The mountains' highest point is Cerro Nube – 3720 m, in southern Oaxaca. Just one major highway crossed the range between Acapulco and Mexico City until 2024, when two major highways, both in the state of Oaxaca, were inaugurated.

Although separated from the main part of the Sierra Madre del Sur by the deep canyon of the lower Río Balsas, the mountains of southern Michoacán around Coalcomán are usually considered part of the Sierra Madre del Sur.

The eastern end of the Sierra Madre del Sur, in southern Oaxaca, is known as the Sierra Miahuatlán. It extends east–west for about 180 km parallel to the Pacific coast, with broad areas over 1,500 metres elevation, including Cerro Nube. It is bounded on the east and northeast by the valley of the Tehuantepec River and on the north by the Central Valleys of Oaxaca. The Pacific (southern) slope of the Sierra Miahuatlán is covered by humid broadleaf forests.

==Ecology==
The range is noted for its very high biodiversity and large number of endemic species.

The Sierra Madre del Sur pine-oak forests ecoregion occupies the higher reaches of the range. These forests are part of a chain of Mesoamerican pine-oak forests that stretch from the Southwestern United States to Costa Rica along the American Cordillera.

Lower elevations of the range are covered by tropical dry forests. Tropical dry forests include closed-canopy forests, woodlands, and thorn scrub, and many trees and shrubs lose their leaves during the winter dry season. The Jalisco dry forests ecoregion occupies the western end of the range's Pacific slope. The Southern Pacific dry forests occupy most of the Pacific slope of the range, from Michoacan in the west through Guerrero and Oaxaca.

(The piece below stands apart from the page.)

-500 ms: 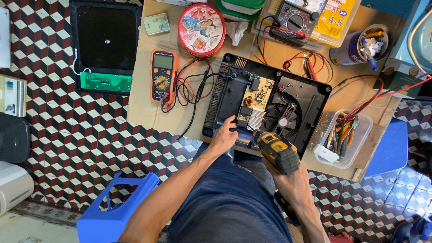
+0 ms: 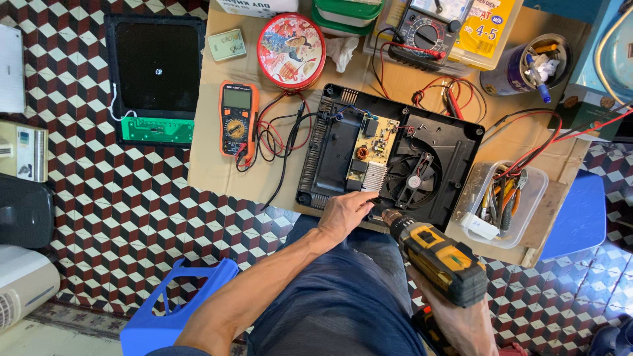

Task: The person disassembles a black plastic housing, removes a green circuit board, and uses a multimeter to test electrical continuity on the board. They then reposition the board and continue testing with the multimeter probes.

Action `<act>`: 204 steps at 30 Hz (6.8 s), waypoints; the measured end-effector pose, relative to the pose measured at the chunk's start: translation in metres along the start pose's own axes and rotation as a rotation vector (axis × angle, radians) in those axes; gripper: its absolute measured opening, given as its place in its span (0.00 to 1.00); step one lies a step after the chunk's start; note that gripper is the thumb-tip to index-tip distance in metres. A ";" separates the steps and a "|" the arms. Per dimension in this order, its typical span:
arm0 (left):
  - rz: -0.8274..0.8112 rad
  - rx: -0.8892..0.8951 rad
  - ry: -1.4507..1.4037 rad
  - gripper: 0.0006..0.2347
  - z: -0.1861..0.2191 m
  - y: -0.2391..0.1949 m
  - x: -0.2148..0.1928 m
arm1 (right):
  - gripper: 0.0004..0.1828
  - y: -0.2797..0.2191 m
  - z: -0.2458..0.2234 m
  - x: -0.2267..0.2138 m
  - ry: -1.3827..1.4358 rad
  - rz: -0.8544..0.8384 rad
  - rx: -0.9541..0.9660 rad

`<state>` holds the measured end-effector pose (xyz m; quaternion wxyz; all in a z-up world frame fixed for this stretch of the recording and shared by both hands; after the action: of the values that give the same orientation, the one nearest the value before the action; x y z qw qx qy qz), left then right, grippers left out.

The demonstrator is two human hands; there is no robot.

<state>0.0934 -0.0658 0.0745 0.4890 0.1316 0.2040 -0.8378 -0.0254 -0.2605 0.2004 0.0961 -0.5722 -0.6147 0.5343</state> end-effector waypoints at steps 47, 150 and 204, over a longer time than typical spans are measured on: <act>-0.663 0.441 0.803 0.18 0.229 0.132 0.400 | 0.19 0.252 0.290 -0.305 1.209 0.052 -0.027; -0.047 -0.585 -0.076 0.51 0.143 0.060 0.161 | 0.32 0.099 0.224 -0.163 0.072 0.502 0.063; 0.288 -0.633 0.029 0.29 -0.171 -0.087 -0.153 | 0.12 0.190 0.114 0.232 1.498 0.029 0.382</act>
<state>0.0953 0.1700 0.0068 0.6159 0.0126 0.4398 -0.6535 -0.0702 -0.1782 -0.1063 0.5764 -0.7625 -0.2753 0.1028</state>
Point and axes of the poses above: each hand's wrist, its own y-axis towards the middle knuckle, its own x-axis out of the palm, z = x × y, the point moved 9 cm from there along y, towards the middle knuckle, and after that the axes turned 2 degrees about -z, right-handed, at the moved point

The basin of the Balsas River, north of the Sierra, is home to the Balsas dry forests.

==Protected areas==
Protected areas in the Sierra include the Sierra de Manantlán, Zicuirán-Infiernillo, and Tehuacán-Cuicatlán biosphere reserves, General Juan Álvarez National Park, Boquerón de Tonalá Flora and Fauna Protection Area, Omiltemi Ecological State Park, Los Olivos	and El Nanchal state reserves, and the Campo Verde, Iliatenco, Cafetal San Juanito (Pluma Hidalgo), Cafetal Soconusco, Cerro Azul, Concepción Vista Hermosa, El Corozal, and El Borbollón, La Pandura y La Yerbabuena voluntary conservation areas.